### What the task asks
Provide only the number of lines in the data below that contain the string "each".

BEGIN Data under study

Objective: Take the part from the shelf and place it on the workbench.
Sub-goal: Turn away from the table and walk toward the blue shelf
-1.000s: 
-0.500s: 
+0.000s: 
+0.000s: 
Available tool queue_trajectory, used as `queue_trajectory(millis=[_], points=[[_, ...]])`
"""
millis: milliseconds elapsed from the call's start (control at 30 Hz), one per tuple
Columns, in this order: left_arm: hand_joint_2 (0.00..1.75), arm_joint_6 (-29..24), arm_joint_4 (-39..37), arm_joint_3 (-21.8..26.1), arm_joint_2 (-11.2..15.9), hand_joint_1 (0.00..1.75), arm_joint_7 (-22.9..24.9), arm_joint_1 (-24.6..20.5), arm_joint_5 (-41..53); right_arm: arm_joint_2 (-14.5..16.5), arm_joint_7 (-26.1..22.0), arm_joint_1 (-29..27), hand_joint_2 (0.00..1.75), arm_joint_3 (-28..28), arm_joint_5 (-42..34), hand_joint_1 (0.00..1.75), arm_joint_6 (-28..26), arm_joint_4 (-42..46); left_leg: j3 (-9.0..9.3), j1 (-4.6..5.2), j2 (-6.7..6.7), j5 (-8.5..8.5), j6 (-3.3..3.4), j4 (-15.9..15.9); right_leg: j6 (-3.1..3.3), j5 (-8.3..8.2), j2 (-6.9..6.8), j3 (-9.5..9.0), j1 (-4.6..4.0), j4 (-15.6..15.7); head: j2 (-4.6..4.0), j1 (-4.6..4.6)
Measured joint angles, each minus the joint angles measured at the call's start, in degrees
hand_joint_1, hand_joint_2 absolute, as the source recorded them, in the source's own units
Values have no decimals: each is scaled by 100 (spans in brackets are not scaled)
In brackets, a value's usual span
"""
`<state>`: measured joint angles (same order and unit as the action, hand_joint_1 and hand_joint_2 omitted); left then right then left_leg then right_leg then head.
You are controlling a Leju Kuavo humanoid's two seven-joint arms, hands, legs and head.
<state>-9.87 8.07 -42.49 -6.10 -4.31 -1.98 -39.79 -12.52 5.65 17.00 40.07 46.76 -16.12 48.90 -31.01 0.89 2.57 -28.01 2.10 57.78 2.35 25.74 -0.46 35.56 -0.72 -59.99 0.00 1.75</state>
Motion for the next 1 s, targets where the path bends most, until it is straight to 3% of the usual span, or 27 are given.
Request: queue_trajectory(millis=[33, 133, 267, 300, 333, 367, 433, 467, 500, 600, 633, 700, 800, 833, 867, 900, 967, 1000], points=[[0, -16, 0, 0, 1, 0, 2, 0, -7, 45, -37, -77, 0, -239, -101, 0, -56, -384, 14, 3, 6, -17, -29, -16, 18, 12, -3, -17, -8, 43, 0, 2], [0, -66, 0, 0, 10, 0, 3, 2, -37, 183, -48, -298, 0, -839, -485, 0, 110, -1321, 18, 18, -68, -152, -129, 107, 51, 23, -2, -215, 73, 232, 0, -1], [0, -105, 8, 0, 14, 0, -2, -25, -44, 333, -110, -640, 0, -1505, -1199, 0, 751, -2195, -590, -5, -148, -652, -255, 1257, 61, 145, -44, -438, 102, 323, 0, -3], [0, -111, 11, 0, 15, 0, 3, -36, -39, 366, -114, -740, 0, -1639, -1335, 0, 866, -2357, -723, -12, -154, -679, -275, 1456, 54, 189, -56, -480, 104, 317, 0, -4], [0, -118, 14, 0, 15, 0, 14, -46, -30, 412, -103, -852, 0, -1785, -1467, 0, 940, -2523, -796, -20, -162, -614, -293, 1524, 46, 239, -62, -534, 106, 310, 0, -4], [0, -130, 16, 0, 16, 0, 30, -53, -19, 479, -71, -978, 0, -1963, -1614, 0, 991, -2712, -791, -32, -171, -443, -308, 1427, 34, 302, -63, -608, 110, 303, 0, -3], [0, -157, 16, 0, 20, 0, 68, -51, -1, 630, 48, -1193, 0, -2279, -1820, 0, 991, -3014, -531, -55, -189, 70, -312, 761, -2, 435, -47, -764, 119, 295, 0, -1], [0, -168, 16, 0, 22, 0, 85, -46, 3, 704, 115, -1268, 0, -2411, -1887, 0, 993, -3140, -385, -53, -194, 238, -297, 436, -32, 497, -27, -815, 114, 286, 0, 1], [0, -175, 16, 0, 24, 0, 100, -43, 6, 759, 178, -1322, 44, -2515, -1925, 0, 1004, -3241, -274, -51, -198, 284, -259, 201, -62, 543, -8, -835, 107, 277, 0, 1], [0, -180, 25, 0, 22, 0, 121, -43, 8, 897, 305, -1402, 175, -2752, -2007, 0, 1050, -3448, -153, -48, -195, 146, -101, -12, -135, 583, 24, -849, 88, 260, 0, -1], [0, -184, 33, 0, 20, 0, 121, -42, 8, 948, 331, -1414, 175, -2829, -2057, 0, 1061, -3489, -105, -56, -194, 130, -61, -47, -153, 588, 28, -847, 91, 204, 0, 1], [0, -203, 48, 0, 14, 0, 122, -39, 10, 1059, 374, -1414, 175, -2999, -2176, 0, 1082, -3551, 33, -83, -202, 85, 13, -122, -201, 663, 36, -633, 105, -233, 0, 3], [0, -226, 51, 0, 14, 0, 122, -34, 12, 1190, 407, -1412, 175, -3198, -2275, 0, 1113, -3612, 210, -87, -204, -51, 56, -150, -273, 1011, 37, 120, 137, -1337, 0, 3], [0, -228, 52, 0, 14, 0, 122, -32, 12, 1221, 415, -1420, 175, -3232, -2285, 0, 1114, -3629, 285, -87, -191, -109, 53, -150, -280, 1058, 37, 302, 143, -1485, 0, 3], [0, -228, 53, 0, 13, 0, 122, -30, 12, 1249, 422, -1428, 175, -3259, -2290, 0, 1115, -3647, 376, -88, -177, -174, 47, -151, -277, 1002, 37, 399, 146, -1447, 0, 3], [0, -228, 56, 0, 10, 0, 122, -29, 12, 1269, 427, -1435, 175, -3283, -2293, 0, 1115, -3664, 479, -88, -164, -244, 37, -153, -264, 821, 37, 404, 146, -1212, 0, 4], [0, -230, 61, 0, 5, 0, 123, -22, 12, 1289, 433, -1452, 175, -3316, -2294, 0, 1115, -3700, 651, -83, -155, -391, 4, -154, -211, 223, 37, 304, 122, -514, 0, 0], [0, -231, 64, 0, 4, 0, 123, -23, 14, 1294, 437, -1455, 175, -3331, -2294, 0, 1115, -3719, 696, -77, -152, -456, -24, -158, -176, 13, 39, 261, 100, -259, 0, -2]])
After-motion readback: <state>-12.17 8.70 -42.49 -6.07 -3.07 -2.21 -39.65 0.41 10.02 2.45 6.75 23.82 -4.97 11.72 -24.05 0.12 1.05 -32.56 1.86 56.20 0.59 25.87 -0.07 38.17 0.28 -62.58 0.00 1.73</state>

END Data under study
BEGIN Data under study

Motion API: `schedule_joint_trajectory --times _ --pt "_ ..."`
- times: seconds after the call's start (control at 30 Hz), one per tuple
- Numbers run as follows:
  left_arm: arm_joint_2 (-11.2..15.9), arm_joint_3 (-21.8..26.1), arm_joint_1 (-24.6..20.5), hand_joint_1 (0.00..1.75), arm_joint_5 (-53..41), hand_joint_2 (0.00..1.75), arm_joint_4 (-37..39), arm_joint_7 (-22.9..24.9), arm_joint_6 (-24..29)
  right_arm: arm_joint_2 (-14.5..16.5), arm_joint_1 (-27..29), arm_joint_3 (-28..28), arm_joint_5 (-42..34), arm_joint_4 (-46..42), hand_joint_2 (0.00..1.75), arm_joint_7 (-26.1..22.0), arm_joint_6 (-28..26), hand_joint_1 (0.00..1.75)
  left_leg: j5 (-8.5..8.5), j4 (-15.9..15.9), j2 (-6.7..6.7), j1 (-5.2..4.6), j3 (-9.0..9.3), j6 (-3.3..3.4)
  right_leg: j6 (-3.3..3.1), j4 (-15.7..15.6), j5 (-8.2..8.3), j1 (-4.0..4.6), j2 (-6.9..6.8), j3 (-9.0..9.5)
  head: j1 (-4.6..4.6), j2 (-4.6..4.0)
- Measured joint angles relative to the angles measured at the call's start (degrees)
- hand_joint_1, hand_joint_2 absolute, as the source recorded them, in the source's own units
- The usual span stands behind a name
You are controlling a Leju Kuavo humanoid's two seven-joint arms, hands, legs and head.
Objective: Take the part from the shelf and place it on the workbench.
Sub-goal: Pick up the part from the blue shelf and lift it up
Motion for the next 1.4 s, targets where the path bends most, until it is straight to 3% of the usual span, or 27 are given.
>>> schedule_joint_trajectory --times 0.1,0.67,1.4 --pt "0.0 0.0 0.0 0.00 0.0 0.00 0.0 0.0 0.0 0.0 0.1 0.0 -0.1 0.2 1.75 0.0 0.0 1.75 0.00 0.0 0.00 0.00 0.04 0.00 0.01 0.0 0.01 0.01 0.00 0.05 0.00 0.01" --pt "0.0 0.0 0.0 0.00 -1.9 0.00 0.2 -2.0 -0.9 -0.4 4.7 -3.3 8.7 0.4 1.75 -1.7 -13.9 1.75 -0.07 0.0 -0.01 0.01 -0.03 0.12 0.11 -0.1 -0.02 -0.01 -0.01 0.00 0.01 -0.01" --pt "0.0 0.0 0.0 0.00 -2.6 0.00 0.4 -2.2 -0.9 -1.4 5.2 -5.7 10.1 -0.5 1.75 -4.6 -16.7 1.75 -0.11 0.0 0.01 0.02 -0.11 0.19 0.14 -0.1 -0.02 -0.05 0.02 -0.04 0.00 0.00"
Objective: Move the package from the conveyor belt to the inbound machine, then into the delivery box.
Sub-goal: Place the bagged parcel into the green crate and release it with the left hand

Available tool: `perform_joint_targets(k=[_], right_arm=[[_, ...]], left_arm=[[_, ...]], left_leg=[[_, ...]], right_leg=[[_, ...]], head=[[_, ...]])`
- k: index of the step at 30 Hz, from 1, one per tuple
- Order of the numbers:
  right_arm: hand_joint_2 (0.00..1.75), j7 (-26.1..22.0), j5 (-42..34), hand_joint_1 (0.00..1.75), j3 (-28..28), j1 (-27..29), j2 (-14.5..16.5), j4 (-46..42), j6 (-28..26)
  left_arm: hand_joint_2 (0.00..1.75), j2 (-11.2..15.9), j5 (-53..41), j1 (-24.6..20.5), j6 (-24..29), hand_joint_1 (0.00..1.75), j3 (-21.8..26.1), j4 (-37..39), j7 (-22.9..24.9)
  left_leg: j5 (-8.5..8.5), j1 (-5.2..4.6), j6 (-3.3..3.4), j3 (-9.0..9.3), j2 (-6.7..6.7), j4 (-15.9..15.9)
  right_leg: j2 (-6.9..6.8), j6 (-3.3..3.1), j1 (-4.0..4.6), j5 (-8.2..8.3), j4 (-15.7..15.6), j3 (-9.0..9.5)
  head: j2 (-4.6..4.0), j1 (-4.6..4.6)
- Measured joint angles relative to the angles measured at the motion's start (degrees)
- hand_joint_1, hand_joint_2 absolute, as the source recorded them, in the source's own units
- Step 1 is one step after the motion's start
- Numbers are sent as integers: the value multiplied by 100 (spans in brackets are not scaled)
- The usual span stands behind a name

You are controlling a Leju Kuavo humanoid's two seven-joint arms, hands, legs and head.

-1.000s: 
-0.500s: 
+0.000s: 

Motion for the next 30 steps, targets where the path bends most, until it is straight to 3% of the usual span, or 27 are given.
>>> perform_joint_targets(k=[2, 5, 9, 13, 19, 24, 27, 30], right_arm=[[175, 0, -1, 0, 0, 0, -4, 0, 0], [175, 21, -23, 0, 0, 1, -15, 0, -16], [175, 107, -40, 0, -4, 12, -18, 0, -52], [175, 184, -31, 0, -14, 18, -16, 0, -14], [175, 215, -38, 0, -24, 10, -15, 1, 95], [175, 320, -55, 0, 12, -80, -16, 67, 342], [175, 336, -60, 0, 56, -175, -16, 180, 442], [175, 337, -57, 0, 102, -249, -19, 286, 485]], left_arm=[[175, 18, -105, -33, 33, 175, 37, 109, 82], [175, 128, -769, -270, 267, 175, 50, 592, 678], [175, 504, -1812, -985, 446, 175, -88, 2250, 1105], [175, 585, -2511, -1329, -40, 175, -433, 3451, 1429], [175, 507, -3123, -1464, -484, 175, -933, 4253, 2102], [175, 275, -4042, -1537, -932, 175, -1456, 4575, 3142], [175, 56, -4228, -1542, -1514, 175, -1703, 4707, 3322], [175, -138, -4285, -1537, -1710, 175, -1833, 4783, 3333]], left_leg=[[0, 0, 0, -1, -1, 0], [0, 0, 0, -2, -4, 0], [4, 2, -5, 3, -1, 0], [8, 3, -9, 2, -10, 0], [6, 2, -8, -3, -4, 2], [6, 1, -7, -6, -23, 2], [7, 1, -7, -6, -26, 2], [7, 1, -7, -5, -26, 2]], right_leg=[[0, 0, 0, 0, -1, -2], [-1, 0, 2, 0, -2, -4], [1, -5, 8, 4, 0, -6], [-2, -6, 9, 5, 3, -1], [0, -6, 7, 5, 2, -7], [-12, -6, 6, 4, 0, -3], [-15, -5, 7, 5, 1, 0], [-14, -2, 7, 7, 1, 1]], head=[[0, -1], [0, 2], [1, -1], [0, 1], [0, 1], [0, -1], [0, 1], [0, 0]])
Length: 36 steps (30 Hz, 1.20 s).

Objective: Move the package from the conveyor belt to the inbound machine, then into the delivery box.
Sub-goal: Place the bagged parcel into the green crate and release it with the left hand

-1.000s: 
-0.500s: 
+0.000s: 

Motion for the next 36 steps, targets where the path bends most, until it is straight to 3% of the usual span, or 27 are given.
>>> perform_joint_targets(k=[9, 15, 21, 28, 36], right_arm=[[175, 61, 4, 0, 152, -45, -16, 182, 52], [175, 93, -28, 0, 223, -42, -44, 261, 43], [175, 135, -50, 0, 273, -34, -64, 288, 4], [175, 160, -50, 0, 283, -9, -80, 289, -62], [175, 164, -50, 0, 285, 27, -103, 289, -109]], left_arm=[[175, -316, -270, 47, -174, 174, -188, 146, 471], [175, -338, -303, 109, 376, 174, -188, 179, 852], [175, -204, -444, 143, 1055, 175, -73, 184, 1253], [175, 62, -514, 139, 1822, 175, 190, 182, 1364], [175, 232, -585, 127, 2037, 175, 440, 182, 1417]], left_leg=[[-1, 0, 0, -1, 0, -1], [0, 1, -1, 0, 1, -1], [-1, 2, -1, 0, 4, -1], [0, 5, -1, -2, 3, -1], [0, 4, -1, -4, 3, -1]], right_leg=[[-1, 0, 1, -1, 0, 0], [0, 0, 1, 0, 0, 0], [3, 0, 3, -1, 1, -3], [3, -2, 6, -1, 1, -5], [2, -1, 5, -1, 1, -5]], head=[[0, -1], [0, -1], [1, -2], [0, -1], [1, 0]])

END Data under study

### Exercise result
2